What's the point of having a Honda Accord with a V6? I swear every time I get behind one of those stupid things it's going just as slow as if it said V2. Honda Accords are right up there with minivans and old people with walkers for how slow they go. Each corner they enter might as well have a gigantic speed bump and a baby carriage in it for stinking slow they go!
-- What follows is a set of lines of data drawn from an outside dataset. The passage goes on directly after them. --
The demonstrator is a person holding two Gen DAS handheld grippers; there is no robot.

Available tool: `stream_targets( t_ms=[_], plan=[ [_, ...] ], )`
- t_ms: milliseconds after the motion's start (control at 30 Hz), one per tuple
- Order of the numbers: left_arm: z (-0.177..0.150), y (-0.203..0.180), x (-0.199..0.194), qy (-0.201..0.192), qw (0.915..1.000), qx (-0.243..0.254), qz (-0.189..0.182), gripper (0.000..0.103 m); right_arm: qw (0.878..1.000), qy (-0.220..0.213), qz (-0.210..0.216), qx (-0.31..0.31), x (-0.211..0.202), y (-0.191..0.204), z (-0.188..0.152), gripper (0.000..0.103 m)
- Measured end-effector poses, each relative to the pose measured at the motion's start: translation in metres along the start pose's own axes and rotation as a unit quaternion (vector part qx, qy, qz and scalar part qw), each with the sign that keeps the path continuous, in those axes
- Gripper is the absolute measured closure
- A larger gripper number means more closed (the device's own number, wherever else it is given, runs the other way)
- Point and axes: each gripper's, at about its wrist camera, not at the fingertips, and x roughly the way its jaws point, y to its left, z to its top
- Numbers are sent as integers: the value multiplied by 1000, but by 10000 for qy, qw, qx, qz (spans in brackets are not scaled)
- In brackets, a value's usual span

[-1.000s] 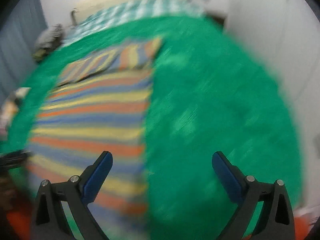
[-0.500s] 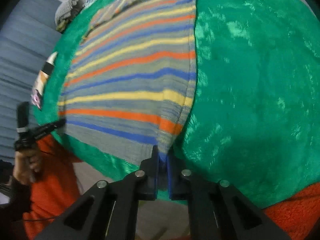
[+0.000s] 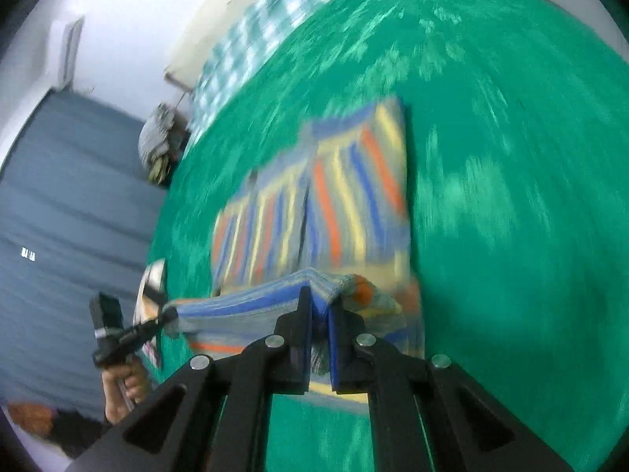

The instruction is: Fold small clothes

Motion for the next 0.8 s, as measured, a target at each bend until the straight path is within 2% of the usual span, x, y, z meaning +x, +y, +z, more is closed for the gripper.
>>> stream_targets(
  t_ms=[33, 67, 100, 133, 167, 200, 300, 400, 433, 500, 533, 567, 600, 633, 667, 700, 733, 800],
  plan=[
    [13, -2, 10, -3, 10000, -12, -22, 97, 9999, -42, -23, 108, 12, -3, 24, 96],
    [38, -3, 30, -2, 10000, -27, 55, 91, 9997, -119, 42, 208, 22, -7, 41, 96],
    [52, -3, 45, -23, 9996, -59, 269, 88, 9992, -229, 198, 277, 31, -11, 56, 94],
    [58, 0, 54, -39, 9987, -115, 498, 66, 9981, -404, 307, 336, 41, -18, 72, 88],
    [68, 3, 62, -62, 9968, -200, 774, 50, 9971, -632, 163, 402, 46, -25, 82, 69],
    [75, 8, 63, -224, 9948, -259, 960, 49, 9951, -862, -101, 482, 48, -31, 88, 60],
    [73, 13, 41, -671, 9942, -250, 803, 46, 9926, -1135, -314, 293, 38, -31, 86, 60],
    [47, 6, 15, -1037, 9922, 112, 688, 40, 9894, -1133, -546, -730, 23, -2, 69, 60],
    [35, 3, 13, -999, 9929, 291, 578, 34, 9864, -952, -575, -1211, 24, 14, 57, 60],
    [-5, -11, 20, -618, 9955, 699, 191, 31, 9804, -512, -461, -1844, 32, 37, 34, 60],
    [-24, -15, 28, -398, 9952, 888, 131, 30, 9758, -265, -403, -2133, 37, 46, 18, 60],
    [-39, -17, 37, -157, 9938, 1080, 227, 31, 9712, -45, -393, -2349, 37, 46, 3, 59],
    [-61, -17, 52, 213, 9883, 1379, 615, 36, 9643, 236, -480, -2595, 46, 48, -15, 58],
    [-80, -13, 64, 475, 9786, 1608, 1192, 51, 9551, 490, -782, -2814, 55, 43, -30, 58],
    [-90, -8, 66, 523, 9725, 1695, 1513, 51, 9464, 673, -1193, -2925, 62, 34, -43, 61],
    [-100, 2, 53, 352, 9748, 1617, 1497, 51, 9340, 915, -1793, -2953, 65, 17, -57, 64],
    [-103, 8, 45, 321, 9757, 1507, 1560, 50, 9253, 903, -2240, -2924, 57, 2, -68, 69],
    [-107, 16, 22, 165, 9737, 1333, 1842, 48, 9319, 762, -2225, -2760, 33, -8, -77, 67]
  ],
)
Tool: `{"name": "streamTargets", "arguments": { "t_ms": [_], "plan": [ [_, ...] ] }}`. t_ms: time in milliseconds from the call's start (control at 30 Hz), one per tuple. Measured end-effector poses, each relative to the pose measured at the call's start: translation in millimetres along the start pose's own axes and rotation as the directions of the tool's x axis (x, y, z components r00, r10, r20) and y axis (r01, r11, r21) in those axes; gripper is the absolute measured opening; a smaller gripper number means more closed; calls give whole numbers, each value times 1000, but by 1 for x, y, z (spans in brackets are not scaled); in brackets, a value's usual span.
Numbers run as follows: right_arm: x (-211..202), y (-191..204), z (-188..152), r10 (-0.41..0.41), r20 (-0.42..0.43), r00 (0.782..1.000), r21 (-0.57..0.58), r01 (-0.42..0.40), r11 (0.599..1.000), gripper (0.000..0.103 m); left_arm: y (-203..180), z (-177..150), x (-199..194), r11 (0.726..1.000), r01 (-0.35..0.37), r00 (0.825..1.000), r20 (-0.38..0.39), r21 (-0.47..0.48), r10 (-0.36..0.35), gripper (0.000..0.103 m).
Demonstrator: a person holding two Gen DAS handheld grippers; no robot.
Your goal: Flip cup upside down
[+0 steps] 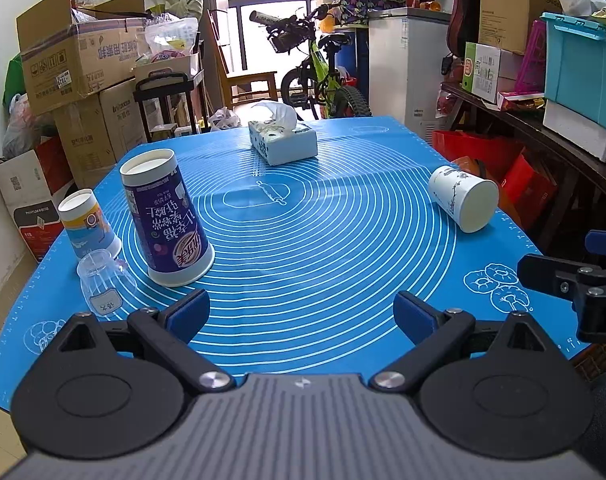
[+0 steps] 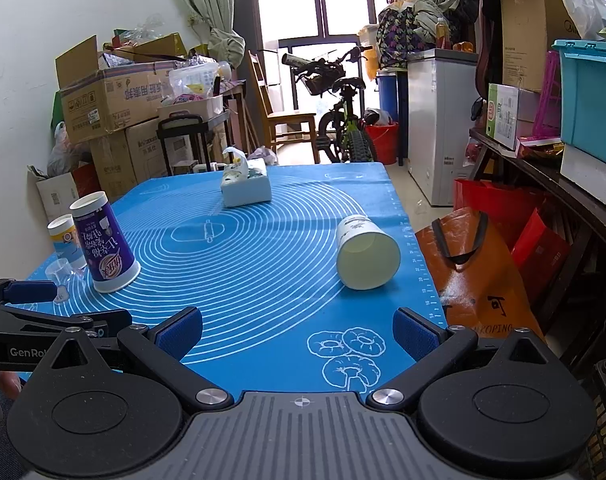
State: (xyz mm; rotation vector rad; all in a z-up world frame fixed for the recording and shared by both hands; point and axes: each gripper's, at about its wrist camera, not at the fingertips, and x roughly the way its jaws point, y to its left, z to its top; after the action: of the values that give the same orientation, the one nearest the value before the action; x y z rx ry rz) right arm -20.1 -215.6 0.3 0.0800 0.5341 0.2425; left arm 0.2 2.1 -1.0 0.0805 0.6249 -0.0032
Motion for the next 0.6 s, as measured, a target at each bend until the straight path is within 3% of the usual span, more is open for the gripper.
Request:
{"name": "streamTargets", "arguments": {
  "t_ms": [600],
  "plan": [
    [1, 0, 0, 0, 0, 1000, 0, 0, 1000, 101, 0, 0, 0, 1000, -3, 1000, -4, 3, 3, 97]
  ]
}}
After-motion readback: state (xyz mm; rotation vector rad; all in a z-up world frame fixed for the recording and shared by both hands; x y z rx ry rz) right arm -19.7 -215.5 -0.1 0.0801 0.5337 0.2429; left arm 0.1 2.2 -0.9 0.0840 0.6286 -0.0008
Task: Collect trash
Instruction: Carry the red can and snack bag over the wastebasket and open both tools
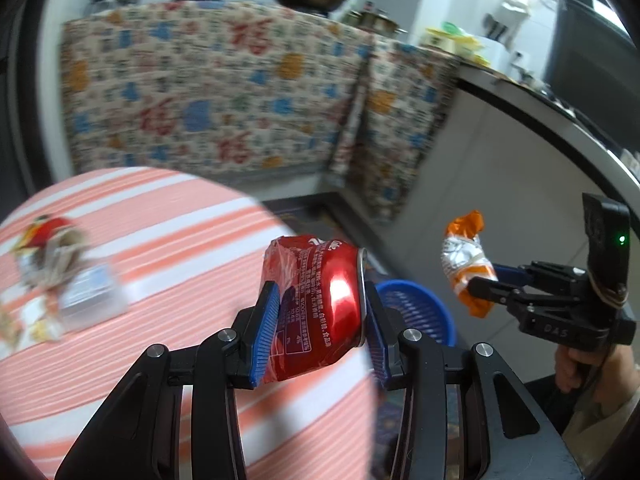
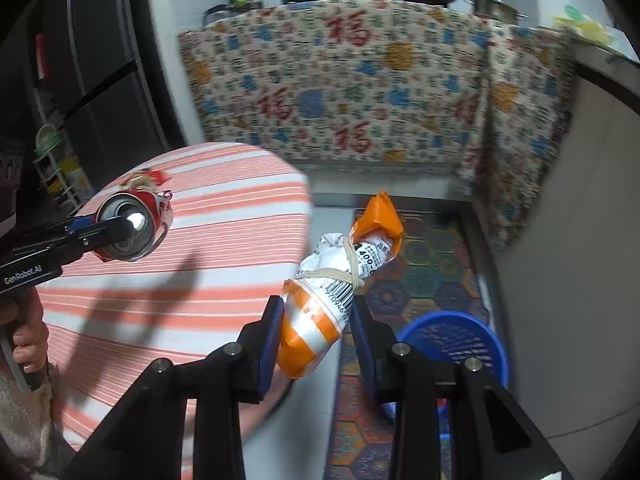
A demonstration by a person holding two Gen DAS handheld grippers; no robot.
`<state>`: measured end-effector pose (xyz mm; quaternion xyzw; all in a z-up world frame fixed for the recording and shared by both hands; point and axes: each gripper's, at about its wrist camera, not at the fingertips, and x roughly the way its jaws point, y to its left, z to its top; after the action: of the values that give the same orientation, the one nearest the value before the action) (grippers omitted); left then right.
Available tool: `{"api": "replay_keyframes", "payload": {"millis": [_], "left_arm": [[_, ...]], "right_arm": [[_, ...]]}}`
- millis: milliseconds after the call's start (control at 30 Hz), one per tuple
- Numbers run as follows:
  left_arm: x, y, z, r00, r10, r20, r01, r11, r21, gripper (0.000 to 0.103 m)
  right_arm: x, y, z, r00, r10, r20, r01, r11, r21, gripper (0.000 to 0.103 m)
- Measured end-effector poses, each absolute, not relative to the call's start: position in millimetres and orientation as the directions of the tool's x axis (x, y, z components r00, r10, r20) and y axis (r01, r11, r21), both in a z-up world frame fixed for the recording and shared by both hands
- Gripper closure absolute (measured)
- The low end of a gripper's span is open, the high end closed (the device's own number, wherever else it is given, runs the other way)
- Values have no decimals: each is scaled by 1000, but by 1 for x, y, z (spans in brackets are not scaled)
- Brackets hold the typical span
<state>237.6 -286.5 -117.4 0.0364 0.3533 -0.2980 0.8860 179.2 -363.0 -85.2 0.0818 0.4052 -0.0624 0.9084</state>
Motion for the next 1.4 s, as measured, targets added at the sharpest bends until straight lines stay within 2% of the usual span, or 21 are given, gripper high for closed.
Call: {"api": "replay_keyframes", "payload": {"millis": [233, 600, 1133, 1400], "left_arm": [[237, -379, -130, 485, -558, -673, 643, 750, -159, 62], [242, -469, -166, 398, -581, -710, 693, 698, -182, 62], [265, -529, -231, 339, -539, -771, 695, 696, -181, 62], [273, -546, -252, 310, -527, -791, 693, 695, -191, 59]], "right_arm": [[150, -437, -91, 646, -131, -752, 296, 951, 89, 69], [122, -499, -120, 613, -138, -778, 360, 925, 119, 69], [133, -559, -195, 548, -57, -834, 329, 932, 153, 68], [137, -577, -215, 536, -31, -844, 331, 927, 176, 66]]}}
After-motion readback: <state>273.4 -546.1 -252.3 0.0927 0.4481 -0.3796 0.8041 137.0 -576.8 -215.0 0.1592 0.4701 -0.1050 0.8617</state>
The saddest part is they could be great vehicles! Just look at the specs for an Accord versus my car. C'mon, you have 80 hp more than I do! But have you ever utilized it? No! I doubt that even 10% or those vehicles have ever seen anything on the red side of 4000 RPMs. (And those 10% probably did it on accident when their foot slipped off of the brake while they were in park.) Why? Because the drivers of these vehicles are lame. There is no reason they should have that power other than they think it makes them cooler, which it does not...just proves how lame they really are.

Cars like this should have systems where they shock the drivers when speeds below 10 mph are maintained for more than 30 seconds. While we're at it there should be tickets issued to all Accord and minivan drivers that attempt to enter the left-hand lane.

In the meantime I think I'm going to install some missile launchers on the front of my car so I don't have to deal with drivers that make a three-toed sloth look like it's in a hurry.